Now when he sweeps the beach with his metal detector, he no longer daydreams he’s a pirate: he daydreams he’s Security. I like to sit inside the locked car while she stands outside and says, “Open the pod bay doors, HAL.” They said they weren’t censoring—they were highlighting with black Sharpies. When she said, “I’m very interested and I wish you the best of luck,” he knew she wanted him to leave.


At first, all we could talk about was the car. Later, we could talk about the car wreck, too. He has the erased de Kooning drawing, but I collect burned-out fluorescent tubes from Dan Flavin pieces.

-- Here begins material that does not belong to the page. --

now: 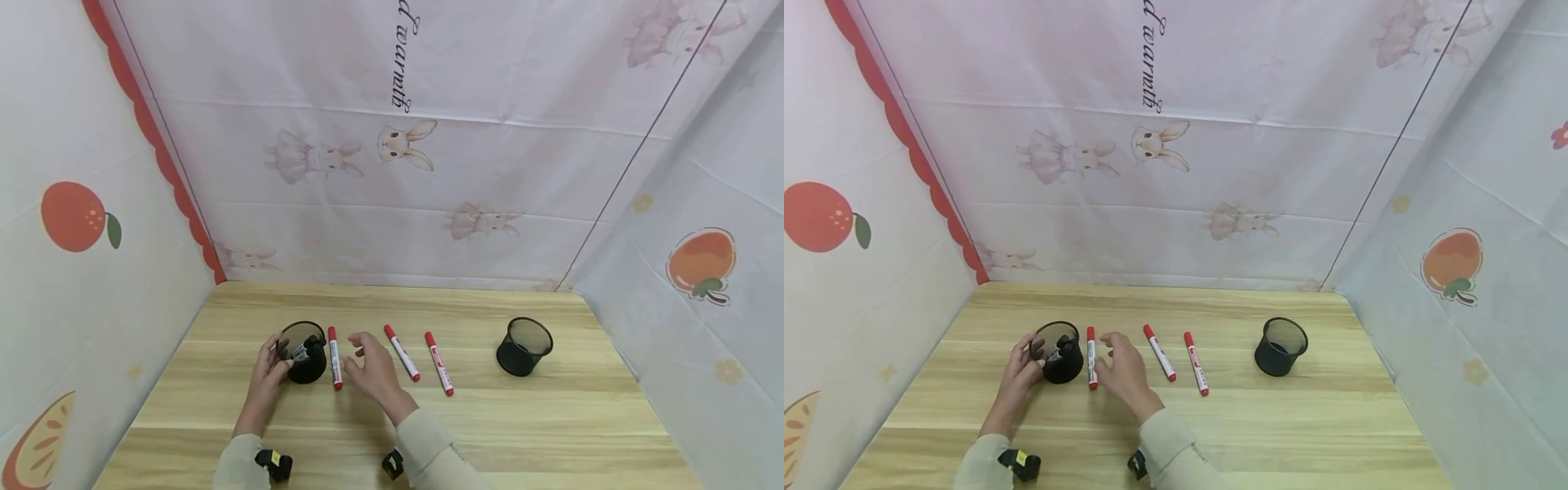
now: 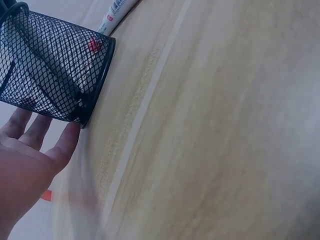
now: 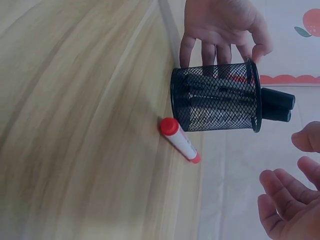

Her ambient CD, Until Something Better Comes Along, is a seventy-five minute recording made from a turned-off microphone, and it’s meant to stir listeners into daydreaming and then taking action on their own—and it works, because nobody has listened all the way to the end. If quantum theory is correct, and actions I avoid or options I leave unpursued automatically create alternate universes where those potentials are realized, then, just by sitting here doing nothing, I’m accomplishing more on a cosmic scale than you can even not imagine.

Mark Cunningham's latest chapbook is Alphabetical Basho on the Beard of Bees site. Otoliths has put out two books, 80 Beetles and Helicotremors.

He notes: "...many of the parts of this sequence have appeared here and there over the years as individual pieces, but this is the first time the sequence has been published in its entirety."